MeGLYI-13, a Glyoxalase I Gene in Cassava, Enhances the Tolerance of Yeast and Arabidopsis to Zinc and Copper Stresses

Abstract

Although zinc and copper are the two essential nutrients necessary for plant growth, their excessive accumulation in soil not only causes environmental pollution but also seriously threatens human health and inhibits plant growth. The breeding of plants with novel zinc or copper toxicity tolerance capacities represents one strategy to address this problem. Glyoxalase I (GLYI) family genes have previously been suggested to be involved in the resistance to a wide range of abiotic stresses, including those invoked by heavy metals. Here, a MeGLYI-13 gene cloned from a cassava SC8 cultivar was characterized with regard to its potential ability in resistance to zinc or copper stresses. Sequence alignment indicated that MeGLYI-13 exhibits sequence differences between genotypes. Transient expression analysis revealed the nuclear localization of MeGLYI-13. A nuclear localization signal (NLS) was found in its C-terminal region. There are 12 Zn²⁺ binding sites and 14 Cu²⁺ binding sites predicted by the MIB tool, of which six binding sites were shared by Zn²⁺ and Cu²⁺. The overexpression of MeGLYI-13 enhanced both the zinc and copper toxicity tolerances of transformed yeast cells and Arabidopsis seedlings. Taken together, our study shows the ability of the MeGLYI-13 gene to resist zinc and copper toxicity, which provides genetic resources for the future breeding of plants resistant to zinc and copper and potentially other heavy metals.
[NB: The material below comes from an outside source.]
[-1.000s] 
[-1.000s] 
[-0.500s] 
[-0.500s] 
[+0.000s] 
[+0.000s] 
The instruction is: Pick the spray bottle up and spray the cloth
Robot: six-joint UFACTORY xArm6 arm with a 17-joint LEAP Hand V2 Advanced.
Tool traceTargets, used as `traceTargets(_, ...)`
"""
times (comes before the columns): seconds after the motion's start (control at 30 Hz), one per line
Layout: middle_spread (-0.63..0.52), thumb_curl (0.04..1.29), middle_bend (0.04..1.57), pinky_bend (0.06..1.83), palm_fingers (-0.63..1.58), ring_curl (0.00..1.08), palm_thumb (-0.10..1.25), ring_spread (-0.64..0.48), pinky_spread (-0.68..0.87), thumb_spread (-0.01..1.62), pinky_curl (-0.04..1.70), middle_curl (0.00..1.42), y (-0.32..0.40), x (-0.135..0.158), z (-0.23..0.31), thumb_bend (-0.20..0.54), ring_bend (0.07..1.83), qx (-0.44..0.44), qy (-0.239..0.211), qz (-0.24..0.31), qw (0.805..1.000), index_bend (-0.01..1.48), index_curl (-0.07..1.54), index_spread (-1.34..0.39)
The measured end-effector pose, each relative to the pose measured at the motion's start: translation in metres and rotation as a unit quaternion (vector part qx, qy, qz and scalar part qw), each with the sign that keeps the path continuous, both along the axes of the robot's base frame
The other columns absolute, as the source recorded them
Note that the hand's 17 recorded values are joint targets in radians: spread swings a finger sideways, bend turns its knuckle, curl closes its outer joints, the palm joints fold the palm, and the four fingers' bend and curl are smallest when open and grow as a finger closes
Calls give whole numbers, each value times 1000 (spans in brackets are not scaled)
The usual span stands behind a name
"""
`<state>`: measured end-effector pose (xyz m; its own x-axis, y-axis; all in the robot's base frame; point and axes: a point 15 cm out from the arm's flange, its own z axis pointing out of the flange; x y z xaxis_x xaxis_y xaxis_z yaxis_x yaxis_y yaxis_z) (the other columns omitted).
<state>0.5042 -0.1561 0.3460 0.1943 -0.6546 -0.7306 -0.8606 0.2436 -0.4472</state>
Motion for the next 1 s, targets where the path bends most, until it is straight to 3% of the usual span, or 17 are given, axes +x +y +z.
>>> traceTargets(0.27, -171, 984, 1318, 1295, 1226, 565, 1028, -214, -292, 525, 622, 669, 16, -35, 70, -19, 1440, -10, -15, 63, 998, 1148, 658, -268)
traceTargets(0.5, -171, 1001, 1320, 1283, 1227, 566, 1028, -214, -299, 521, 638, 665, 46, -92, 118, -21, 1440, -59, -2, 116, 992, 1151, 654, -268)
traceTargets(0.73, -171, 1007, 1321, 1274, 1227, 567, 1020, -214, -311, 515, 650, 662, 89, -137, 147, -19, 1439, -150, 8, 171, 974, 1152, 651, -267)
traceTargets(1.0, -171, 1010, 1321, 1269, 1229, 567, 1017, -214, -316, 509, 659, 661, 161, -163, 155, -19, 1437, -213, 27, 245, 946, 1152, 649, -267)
Keywords: Arabidopsis; cassava; copper; glyoxalase; heavy metal; overexpression; subcellular localization; yeast; zinc.

Figure 1

The Zn²⁺ and Cu²⁺ ion binding site analysis in the MeGLYI-13 amino acid sequence. (A) The Zn²⁺ binding sites in MeGLYI-13. (B) The Cu²⁺ binding sites in MeGLYI-13.

Figure 2

Subcellular localization of MeGLYI-13 in onion epidermal cells.

Figure 3

Overexpression of MeGLYI-13 enhanced the yeast resistance to Zn²⁺ and Cu²⁺ toxicity. (A) Growth activity of yeast after different concentrations of Zn²⁺ treatments. (B) The growth of MeGLYI-13 transgenic yeast and empty yeast cells after the 30 mmol/L Zn²⁺ treatment. (C) Growth activity of yeast after different concentrations of Cu²⁺ treatments. (D) The growth of MeGLYI-13 transgenic yeast and empty yeast cells after the 3 mmol/L Cu²⁺ treatment. The error lines represent ±SD, n = 3; * signals a significant difference of p ≤ 0.05 and ** p ≤ 0.01.

Figure 4

Generation of MeGLYI-13 overexpressing Arabidopsis. (A) PCR analysis of transgenic Arabidopsis. M, DL2000 DNA Marker; 1~6, the transgenic Arabidopsis lines; +, the positive control (pCambia1300-MeGLYI-13-GFP vector plasmid); −, the negative control (wild type Arabidopsis). (B) Expression analysis of the different transgenic lines. WT, wild type Arabidopsis; OE1~OE6, the transgenic Arabidopsis lines. The error lines represent ±SD, n = 3; the character on the top of each bar represents a significant difference. (C) Fluorescence detection of the different transgenic lines. WT, wild type Arabidopsis; OE1~OE6, the transgenic Arabidopsis lines.

Figure 5

Zinc and copper tolerance analysis of MeGLYI-13 transgenic Arabidopsis. (A) Phenotypes of Arabidopsis grown on normal 1/2 MS medium. (B) Statistics of the taproot length of Arabidopsis grown on normal 1/2 MS medium. (C) Phenotypes of Arabidopsis under different Zn²⁺ concentrations. (D) Statistics of the taproot length of Arabidopsis under different Zn²⁺ concentration treatments. (E) Phenotypes of Arabidopsis under different Cu²⁺ concentration stresses. (F) Statistics of the taproot length of Arabidopsis under different Cu²⁺ concentration treatments. The error lines represent ±SD, n = 3; ** indicates significant differences of p ≤ 0.01, respectively.